* **INSTRUCTIONS TO FOLLOW**: In the answer, each line of the listing should appear again unchanged.

--- MATERIAL SHOWN Enclosed Below ---

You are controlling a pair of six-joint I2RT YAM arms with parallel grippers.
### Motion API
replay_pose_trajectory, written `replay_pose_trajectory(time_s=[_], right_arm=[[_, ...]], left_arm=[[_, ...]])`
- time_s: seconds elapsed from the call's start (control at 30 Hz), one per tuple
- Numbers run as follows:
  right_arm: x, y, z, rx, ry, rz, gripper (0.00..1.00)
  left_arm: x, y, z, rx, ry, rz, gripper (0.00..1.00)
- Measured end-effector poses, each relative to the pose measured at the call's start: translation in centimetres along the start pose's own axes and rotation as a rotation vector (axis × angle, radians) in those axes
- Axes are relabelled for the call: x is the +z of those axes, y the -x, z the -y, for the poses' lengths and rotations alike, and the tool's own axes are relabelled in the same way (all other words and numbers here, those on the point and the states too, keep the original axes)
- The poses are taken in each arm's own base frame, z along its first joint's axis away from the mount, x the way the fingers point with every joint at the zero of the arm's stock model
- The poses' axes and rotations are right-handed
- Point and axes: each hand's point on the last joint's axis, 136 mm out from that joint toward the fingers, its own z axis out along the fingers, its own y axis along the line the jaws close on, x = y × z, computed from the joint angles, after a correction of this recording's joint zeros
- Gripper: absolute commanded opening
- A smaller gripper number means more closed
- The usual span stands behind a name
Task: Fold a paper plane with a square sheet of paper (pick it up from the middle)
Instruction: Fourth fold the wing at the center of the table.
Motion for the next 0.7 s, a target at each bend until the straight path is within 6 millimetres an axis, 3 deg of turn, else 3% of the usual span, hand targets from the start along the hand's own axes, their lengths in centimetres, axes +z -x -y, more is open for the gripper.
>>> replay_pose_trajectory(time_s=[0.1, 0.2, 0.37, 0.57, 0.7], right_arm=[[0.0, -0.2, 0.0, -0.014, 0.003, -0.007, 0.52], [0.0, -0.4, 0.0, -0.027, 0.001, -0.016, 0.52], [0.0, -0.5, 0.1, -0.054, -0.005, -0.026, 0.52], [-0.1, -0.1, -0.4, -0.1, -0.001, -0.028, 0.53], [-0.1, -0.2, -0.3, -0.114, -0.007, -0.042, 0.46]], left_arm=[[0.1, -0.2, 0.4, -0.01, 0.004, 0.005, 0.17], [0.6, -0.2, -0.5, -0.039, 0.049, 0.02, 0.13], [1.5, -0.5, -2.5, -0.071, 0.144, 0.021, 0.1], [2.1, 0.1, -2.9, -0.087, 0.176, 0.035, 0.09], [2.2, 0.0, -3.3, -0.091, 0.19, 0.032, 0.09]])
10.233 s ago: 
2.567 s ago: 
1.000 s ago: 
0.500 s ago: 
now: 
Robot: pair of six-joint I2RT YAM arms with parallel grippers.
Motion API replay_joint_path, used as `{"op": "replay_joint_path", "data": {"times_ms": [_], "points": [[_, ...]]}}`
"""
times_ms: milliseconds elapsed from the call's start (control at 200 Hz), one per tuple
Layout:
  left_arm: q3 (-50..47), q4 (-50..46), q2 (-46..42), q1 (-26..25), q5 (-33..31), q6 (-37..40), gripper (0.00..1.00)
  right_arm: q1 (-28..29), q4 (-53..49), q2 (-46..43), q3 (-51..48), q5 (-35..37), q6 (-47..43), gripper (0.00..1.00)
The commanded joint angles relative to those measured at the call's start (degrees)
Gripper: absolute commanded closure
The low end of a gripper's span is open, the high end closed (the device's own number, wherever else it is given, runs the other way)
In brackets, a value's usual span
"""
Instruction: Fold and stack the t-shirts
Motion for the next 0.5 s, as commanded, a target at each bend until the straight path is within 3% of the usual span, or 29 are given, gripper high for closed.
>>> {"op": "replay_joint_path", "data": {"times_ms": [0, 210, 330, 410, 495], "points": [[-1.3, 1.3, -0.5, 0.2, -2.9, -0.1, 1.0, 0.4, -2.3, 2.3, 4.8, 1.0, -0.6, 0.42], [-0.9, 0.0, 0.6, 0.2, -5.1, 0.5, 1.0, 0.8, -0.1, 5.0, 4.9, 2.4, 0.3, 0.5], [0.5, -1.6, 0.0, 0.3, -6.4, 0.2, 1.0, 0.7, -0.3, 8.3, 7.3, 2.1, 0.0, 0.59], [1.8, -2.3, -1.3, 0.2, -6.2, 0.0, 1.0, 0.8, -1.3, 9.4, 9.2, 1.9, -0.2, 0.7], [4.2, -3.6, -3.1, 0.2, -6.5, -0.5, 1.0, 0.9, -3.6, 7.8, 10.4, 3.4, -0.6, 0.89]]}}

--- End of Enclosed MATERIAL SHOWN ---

* **EXERCISE ANSWER**:
You are controlling a pair of six-joint I2RT YAM arms with parallel grippers.
### Motion API
replay_pose_trajectory, written `replay_pose_trajectory(time_s=[_], right_arm=[[_, ...]], left_arm=[[_, ...]])`
- time_s: seconds elapsed from the call's start (control at 30 Hz), one per tuple
- Numbers run as follows:
  right_arm: x, y, z, rx, ry, rz, gripper (0.00..1.00)
  left_arm: x, y, z, rx, ry, rz, gripper (0.00..1.00)
- Measured end-effector poses, each relative to the pose measured at the call's start: translation in centimetres along the start pose's own axes and rotation as a rotation vector (axis × angle, radians) in those axes
- Axes are relabelled for the call: x is the +z of those axes, y the -x, z the -y, for the poses' lengths and rotations alike, and the tool's own axes are relabelled in the same way (all other words and numbers here, those on the point and the states too, keep the original axes)
- The poses are taken in each arm's own base frame, z along its first joint's axis away from the mount, x the way the fingers point with every joint at the zero of the arm's stock model
- The poses' axes and rotations are right-handed
- Point and axes: each hand's point on the last joint's axis, 136 mm out from that joint toward the fingers, its own z axis out along the fingers, its own y axis along the line the jaws close on, x = y × z, computed from the joint angles, after a correction of this recording's joint zeros
- Gripper: absolute commanded opening
- A smaller gripper number means more closed
- The usual span stands behind a name
Task: Fold a paper plane with a square sheet of paper (pick it up from the middle)
Instruction: Fourth fold the wing at the center of the table.
Motion for the next 0.7 s, a target at each bend until the straight path is within 6 millimetres an axis, 3 deg of turn, else 3% of the usual span, hand targets from the start along the hand's own axes, their lengths in centimetres, axes +z -x -y, more is open for the gripper.
>>> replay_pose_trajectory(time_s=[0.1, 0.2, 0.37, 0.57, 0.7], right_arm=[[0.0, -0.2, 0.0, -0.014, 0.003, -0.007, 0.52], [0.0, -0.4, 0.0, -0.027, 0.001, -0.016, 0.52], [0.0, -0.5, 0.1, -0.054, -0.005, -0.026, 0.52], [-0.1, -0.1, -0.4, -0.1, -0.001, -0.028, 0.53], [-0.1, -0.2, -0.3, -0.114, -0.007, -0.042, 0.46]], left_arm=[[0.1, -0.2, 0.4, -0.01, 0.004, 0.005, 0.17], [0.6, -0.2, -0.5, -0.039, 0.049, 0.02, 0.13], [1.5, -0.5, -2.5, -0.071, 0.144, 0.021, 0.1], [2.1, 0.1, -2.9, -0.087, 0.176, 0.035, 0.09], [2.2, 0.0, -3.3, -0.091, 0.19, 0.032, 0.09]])
10.233 s ago: 
2.567 s ago: 
1.000 s ago: 
0.500 s ago: 
now: 
Robot: pair of six-joint I2RT YAM arms with parallel grippers.
Motion API replay_joint_path, used as `{"op": "replay_joint_path", "data": {"times_ms": [_], "points": [[_, ...]]}}`
"""
times_ms: milliseconds elapsed from the call's start (control at 200 Hz), one per tuple
Layout:
  left_arm: q3 (-50..47), q4 (-50..46), q2 (-46..42), q1 (-26..25), q5 (-33..31), q6 (-37..40), gripper (0.00..1.00)
  right_arm: q1 (-28..29), q4 (-53..49), q2 (-46..43), q3 (-51..48), q5 (-35..37), q6 (-47..43), gripper (0.00..1.00)
The commanded joint angles relative to those measured at the call's start (degrees)
Gripper: absolute commanded closure
The low end of a gripper's span is open, the high end closed (the device's own number, wherever else it is given, runs the other way)
In brackets, a value's usual span
"""
Instruction: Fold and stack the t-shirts
Motion for the next 0.5 s, as commanded, a target at each bend until the straight path is within 3% of the usual span, or 29 are given, gripper high for closed.
>>> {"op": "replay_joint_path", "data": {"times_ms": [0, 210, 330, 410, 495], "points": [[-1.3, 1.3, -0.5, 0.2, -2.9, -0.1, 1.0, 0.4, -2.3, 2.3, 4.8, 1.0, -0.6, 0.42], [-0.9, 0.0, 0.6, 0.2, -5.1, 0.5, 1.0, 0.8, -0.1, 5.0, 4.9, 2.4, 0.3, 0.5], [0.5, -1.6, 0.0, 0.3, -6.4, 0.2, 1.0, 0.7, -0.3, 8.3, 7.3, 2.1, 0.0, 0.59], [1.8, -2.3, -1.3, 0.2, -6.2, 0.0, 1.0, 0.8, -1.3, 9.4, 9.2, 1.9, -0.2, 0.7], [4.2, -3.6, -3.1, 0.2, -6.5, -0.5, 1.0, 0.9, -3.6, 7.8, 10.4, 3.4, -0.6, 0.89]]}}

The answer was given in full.